Destaca-se também o caráter estratégico da operação, que permite à IMC focar em suas marcas prioritárias, reduzir seu endividamento e, ao mesmo tempo, manter participação relevante em um mercado em franca expansão.

O envolvimento direto da Yum! Brands, detentora global da marca KFC, e o fato de a Kentucky Foods Chile possuir mais de 550 restaurantes próprios da rede na América Latina, confere robustez e confiabilidade à operação, garantindo transferência de expertise e padronização de procedimentos. Do ponto de vista concorrencial, a operação também deverá ser submetida à análise do Conselho Administrativo de Defesa Econômica (CADE), em razão dos reflexos no mercado nacional de fast food.

Em conclusão, a joint venture é um instrumento jurídico e empresarial de elevada complexidade, que demanda atenção multidisciplinar, envolvendo Direito Contratual, Direito Societário, Direito Concorrencial, Direito Tributário e Governança Corporativa. Quando adequadamente estruturada, oferece vantagens significativas para as partes envolvidas, permitindo expansão de mercados, diluição de riscos, partilha de recursos e fortalecimento estratégico. O caso IMC/KFC revela-se como modelo bem-sucedido de uso da joint venture como mecanismo de alavancagem e reorganização empresarial, em conformidade com os preceitos do Direito Empresarial contemporâneo.

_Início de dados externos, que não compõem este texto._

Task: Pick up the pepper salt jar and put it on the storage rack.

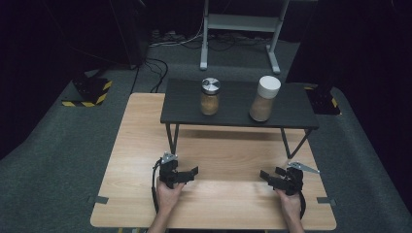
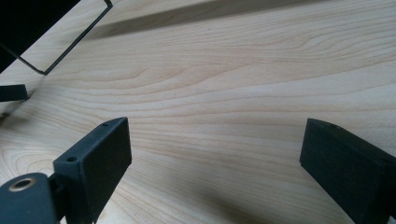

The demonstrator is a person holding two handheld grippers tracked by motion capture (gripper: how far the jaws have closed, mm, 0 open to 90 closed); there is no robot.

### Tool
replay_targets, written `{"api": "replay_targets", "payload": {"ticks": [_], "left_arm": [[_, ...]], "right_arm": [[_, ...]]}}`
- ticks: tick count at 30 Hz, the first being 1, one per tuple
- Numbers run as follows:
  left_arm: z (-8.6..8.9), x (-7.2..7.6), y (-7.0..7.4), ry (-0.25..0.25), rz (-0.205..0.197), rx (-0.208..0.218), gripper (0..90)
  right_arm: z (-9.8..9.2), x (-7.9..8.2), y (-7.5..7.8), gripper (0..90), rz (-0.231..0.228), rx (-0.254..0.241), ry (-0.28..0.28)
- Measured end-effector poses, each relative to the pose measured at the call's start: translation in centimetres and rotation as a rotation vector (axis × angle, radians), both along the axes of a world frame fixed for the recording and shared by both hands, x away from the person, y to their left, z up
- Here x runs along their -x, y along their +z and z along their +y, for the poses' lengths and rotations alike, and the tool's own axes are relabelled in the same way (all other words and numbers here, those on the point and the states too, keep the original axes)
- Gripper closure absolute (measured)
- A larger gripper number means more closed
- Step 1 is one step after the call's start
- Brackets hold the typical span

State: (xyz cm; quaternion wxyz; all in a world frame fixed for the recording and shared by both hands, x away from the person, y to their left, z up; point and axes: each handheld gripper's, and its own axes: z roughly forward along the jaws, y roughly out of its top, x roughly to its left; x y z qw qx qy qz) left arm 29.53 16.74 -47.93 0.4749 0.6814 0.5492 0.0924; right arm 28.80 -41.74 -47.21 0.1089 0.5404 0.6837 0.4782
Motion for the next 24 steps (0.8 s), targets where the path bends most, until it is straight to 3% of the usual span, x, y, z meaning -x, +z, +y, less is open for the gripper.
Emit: {"api": "replay_targets", "payload": {"ticks": [24], "left_arm": [[0.08,-0.01,-0.01,-0.008,0.0,0.002,0.5]], "right_arm": [[0.05,-0.03,0.04,8.5,0.001,0.005,0.002]]}}
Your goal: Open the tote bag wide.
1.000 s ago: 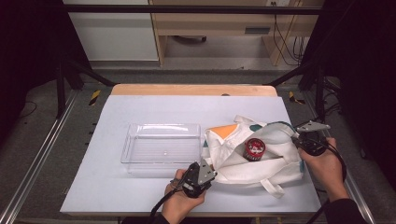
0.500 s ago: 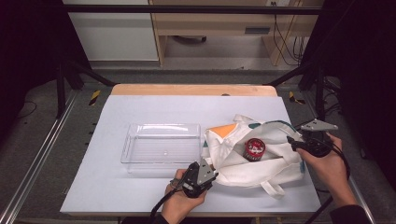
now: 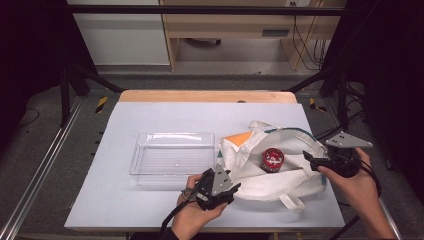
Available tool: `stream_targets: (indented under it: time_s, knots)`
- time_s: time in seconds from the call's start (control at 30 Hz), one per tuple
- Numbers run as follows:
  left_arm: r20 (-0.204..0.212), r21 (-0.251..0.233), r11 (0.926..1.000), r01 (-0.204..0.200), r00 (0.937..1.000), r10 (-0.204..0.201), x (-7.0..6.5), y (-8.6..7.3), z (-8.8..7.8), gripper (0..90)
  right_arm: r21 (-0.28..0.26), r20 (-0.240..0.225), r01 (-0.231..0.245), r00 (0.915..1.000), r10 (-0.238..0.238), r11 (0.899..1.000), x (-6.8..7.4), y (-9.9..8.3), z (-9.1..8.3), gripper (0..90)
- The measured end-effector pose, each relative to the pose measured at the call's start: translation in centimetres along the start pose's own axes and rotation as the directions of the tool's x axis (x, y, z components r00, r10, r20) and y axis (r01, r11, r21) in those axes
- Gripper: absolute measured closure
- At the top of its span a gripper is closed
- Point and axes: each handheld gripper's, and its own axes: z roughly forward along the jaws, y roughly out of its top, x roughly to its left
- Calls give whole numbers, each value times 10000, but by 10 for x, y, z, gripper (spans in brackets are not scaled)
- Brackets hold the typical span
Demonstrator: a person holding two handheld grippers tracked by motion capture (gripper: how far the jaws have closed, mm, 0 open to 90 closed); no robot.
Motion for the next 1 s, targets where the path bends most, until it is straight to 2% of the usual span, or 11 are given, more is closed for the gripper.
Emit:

REFERÊNCIAS BIBLIOGRÁFICAS

CARVALHOSA, Modesto. Comentários à Lei das Sociedades por Ações. 4. ed. São Paulo: Saraiva, 2006.

COELHO, Fábio Ulhoa. Manual de Direito Comercial. 30. ed. São Paulo: Saraiva, 2015.

MARTINS, Fran. Contratos e Obrigações Comerciais. 20. ed. Rio de Janeiro: Forense, 2003.

FIUZA, César (Org.). Novo Código Civil comentado. 12. ed. São Paulo: Saraiva, 2014.

BRASIL. Código Civil. Lei nº 10.406, de 10 de janeiro de 2002.

BRASIL. Lei nº 6.404, de 15 de dezembro de 1976. Dispõe sobre as Sociedades por Ações.

BRASIL. Lei nº 9.307, de 23 de setembro de 1996. Dispõe sobre a Arbitragem.

BRASIL. Lei nº 12.529, de 30 de novembro de 2011. Estrutura o Sistema Brasileiro de Defesa da Concorrência.